Book Read Free

Nannyland

Page 9

by Jane Elizabeth Hughes


  “Most modern scholars date her reign from Edward’s death, not from when she was proclaimed queen. That makes more sense, don’t you think? So she wasn’t queen for nine days, she was queen for two weeks. The legend is wrong.” Jane didn’t say anything, so I went on. “When was Lady Jane Grey born?”

  She sighed loudly. “The same day as me. Twelve October, 1537.”

  “She wasn’t! No one actually knows when she was born, but it was probably in the summer of 1537. It almost certainly wasn’t October twelfth—that was Prince Edward’s birthday, not hers. So you don’t share a birthday with her after all.”

  “But my mother said—” Jane stopped short.

  It was the first time any of the children had ever mentioned their mother to me, except for Henry informing me that she had died when he was born. My interest sharpened. “Yes?” I prompted.

  “My mother said . . . she said that as soon as she knew she was having a girl, she wanted to name me Jane. After Lady Jane Grey. And she made sure that she had me on Lady Jane’s birthday. The twelfth of October.”

  Oh, dear. I wasn’t sure how to proceed.

  Now Jane’s eyes were shining. “So I wasn’t born on the same day as her?”

  My mother would have corrected the grammar. “No, you do not share a birthday with Lady Jane Grey, queen for two weeks.”

  Jane smiled broadly. “Cool.”

  It wasn’t a riding lesson, but it was a start.

  — – — – —

  We celebrated Jane’s birthday quietly that weekend. John was home, and on Sunday afternoon he brought home a cake for us, Pamela, Pamela’s husband, Hugo, and their two children, Pippa and Oliver.

  Pamela greeted me with “So, you’re still here? How surprising.”

  “Now, be nice,” said John. He shook hands with Hugo, who stood almost a head shorter than his tall blond wife. Hugo’s face was broad and red, but his eyes were kind. The children trailed in quietly, both pale, washed-out versions of their mother.

  Henry bounced up to Oliver, two years his senior. “Yo, Ollie! Whassup?” he demanded in his best version of American gangsta rap. Henry was going through a very intense Lil Wayne period, perhaps triggered by my American accent.

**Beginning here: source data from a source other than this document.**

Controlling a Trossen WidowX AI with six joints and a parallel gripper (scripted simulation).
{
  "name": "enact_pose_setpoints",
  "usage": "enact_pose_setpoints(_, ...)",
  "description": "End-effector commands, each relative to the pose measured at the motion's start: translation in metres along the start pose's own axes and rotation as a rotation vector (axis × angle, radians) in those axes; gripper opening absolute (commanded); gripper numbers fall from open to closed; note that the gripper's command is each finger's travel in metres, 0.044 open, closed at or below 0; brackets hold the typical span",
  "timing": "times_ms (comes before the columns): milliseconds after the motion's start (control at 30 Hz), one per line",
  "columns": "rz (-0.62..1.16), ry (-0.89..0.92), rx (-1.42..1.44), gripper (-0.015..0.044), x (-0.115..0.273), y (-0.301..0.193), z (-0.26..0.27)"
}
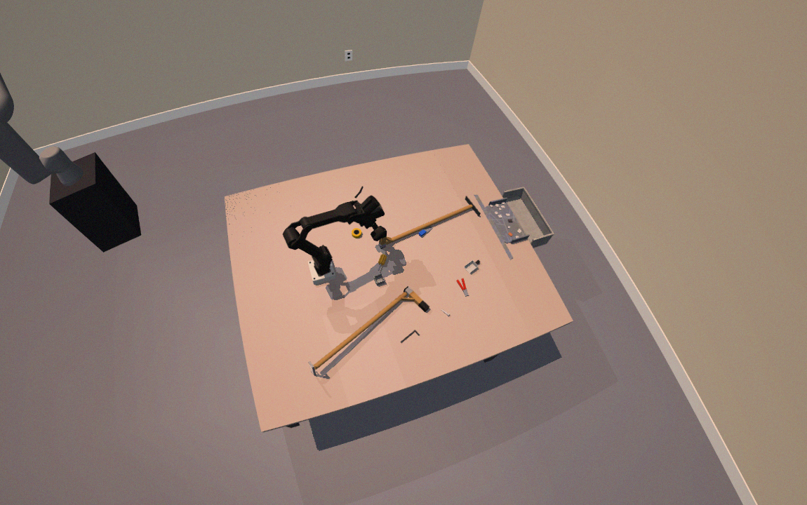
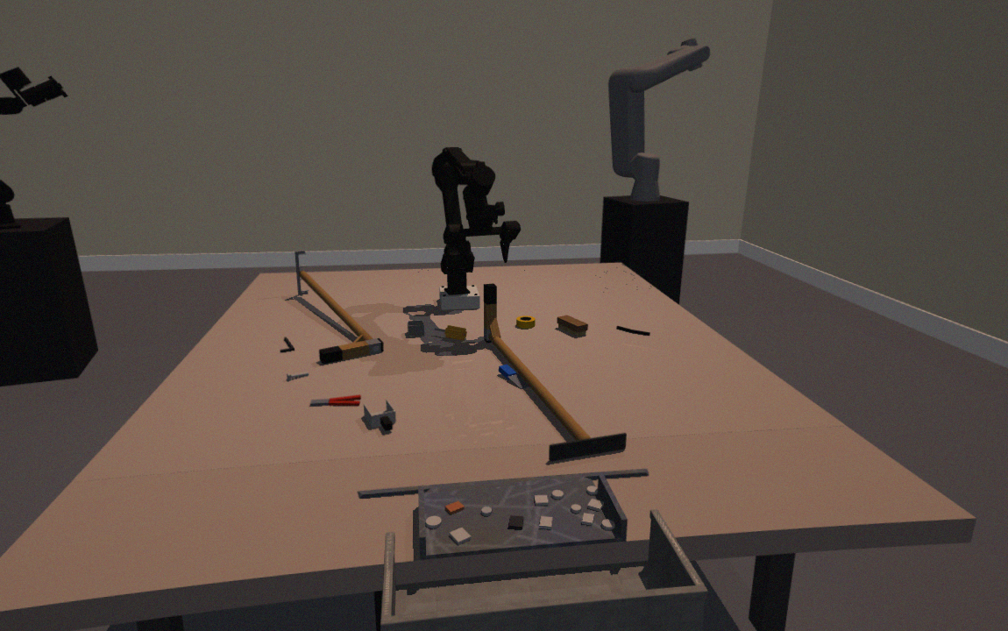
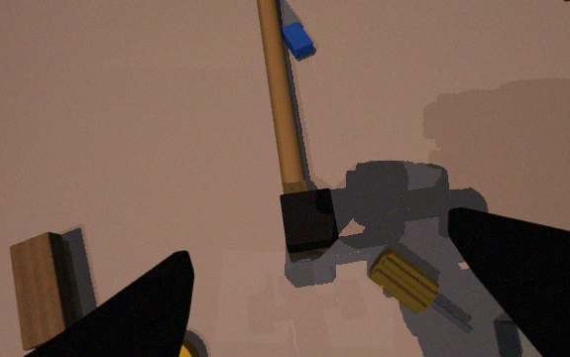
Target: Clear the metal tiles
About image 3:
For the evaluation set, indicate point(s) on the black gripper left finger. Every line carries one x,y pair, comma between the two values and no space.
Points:
148,318

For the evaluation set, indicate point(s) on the yellow ring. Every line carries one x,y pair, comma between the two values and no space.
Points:
188,349

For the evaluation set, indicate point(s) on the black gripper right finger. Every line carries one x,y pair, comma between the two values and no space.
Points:
526,268

I had learned that Henry’s enthusiasms were intense but, fortunately, short-lived.

  Oliver looked horrified. I suggested, “Henry, why don’t you take your cousin to the playroom? Maybe you can play some pool.”

  “Billiards,” John corrected automatically. His gaze rested on me, and for just that moment I felt the electrical current between us and my body tingled with remembered pleasure.

  Pamela’s eyes narrowed.

  Pippa, who was a miniature of her mother in a blue cashmere sweater and perfectly pressed khaki slacks, said, “Mummy, may I take my book into the library? I have exams this week.”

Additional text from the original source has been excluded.